↓↓↓
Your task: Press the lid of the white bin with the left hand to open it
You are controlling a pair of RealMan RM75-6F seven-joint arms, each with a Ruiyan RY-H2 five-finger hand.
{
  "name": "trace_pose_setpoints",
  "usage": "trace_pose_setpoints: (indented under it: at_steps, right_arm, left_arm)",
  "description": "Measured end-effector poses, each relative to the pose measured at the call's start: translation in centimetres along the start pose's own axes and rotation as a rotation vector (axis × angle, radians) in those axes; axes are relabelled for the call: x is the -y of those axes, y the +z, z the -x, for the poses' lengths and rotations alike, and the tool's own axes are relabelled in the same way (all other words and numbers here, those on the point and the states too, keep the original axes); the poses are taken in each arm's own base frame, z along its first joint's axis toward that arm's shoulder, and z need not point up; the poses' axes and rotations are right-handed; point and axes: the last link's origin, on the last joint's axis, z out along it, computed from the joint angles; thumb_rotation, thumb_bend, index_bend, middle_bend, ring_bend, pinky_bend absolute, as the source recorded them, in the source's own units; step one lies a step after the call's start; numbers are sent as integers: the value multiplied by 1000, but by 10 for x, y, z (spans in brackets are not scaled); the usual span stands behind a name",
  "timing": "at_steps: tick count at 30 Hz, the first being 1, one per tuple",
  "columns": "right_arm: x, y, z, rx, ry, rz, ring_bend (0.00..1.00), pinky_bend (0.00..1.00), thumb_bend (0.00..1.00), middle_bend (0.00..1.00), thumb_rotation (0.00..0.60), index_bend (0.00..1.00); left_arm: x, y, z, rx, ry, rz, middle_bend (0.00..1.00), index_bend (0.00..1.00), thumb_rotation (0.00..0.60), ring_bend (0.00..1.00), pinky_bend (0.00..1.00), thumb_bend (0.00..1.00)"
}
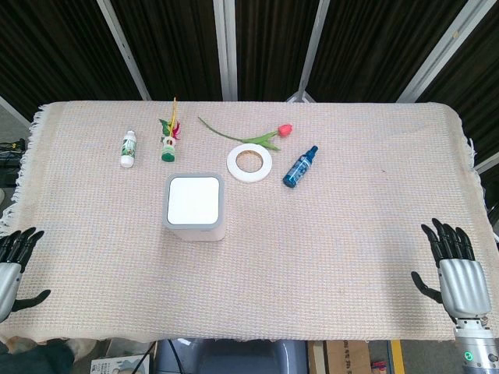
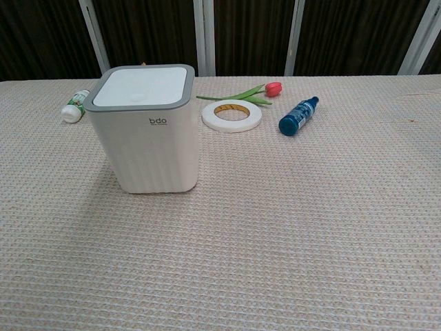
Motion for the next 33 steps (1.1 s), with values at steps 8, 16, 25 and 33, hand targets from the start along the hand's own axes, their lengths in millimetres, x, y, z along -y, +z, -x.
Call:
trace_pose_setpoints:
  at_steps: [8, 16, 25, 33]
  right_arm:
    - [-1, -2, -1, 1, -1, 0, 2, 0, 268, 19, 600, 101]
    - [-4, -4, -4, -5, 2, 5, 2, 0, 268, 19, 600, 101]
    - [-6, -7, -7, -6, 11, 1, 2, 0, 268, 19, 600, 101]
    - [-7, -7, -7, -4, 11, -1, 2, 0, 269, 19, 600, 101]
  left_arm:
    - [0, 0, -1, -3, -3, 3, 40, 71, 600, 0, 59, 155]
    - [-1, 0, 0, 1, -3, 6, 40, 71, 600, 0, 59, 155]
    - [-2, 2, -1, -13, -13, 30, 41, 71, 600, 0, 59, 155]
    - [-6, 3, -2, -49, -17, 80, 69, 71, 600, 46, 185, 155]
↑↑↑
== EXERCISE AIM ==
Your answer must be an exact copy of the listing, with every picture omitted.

== RESPONSE BELOW ==
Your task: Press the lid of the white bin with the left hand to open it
You are controlling a pair of RealMan RM75-6F seven-joint arms, each with a Ruiyan RY-H2 five-finger hand.
{
  "name": "trace_pose_setpoints",
  "usage": "trace_pose_setpoints: (indented under it: at_steps, right_arm, left_arm)",
  "description": "Measured end-effector poses, each relative to the pose measured at the call's start: translation in centimetres along the start pose's own axes and rotation as a rotation vector (axis × angle, radians) in those axes; axes are relabelled for the call: x is the -y of those axes, y the +z, z the -x, for the poses' lengths and rotations alike, and the tool's own axes are relabelled in the same way (all other words and numbers here, those on the point and the states too, keep the original axes); the poses are taken in each arm's own base frame, z along its first joint's axis toward that arm's shoulder, and z need not point up; the poses' axes and rotations are right-handed; point and axes: the last link's origin, on the last joint's axis, z out along it, computed from the joint angles; thumb_rotation, thumb_bend, index_bend, middle_bend, ring_bend, pinky_bend absolute, as the source recorded them, in the source's own units; step one lies a step after the call's start; numbers are sent as integers: the value multiplied by 1000, but by 10 for x, y, z (spans in brackets are not scaled); the usual span stands behind a name",
  "timing": "at_steps: tick count at 30 Hz, the first being 1, one per tuple",
  "columns": "right_arm: x, y, z, rx, ry, rz, ring_bend (0.00..1.00), pinky_bend (0.00..1.00), thumb_bend (0.00..1.00), middle_bend (0.00..1.00), thumb_rotation (0.00..0.60), index_bend (0.00..1.00); left_arm: x, y, z, rx, ry, rz, middle_bend (0.00..1.00), index_bend (0.00..1.00), thumb_rotation (0.00..0.60), ring_bend (0.00..1.00), pinky_bend (0.00..1.00), thumb_bend (0.00..1.00)"
}
Motion for the next 33 steps (1.1 s), with values at steps 8, 16, 25 and 33, hand targets from the start along the hand's own axes, their lengths in millimetres, x, y, z along -y, +z, -x.
Call:
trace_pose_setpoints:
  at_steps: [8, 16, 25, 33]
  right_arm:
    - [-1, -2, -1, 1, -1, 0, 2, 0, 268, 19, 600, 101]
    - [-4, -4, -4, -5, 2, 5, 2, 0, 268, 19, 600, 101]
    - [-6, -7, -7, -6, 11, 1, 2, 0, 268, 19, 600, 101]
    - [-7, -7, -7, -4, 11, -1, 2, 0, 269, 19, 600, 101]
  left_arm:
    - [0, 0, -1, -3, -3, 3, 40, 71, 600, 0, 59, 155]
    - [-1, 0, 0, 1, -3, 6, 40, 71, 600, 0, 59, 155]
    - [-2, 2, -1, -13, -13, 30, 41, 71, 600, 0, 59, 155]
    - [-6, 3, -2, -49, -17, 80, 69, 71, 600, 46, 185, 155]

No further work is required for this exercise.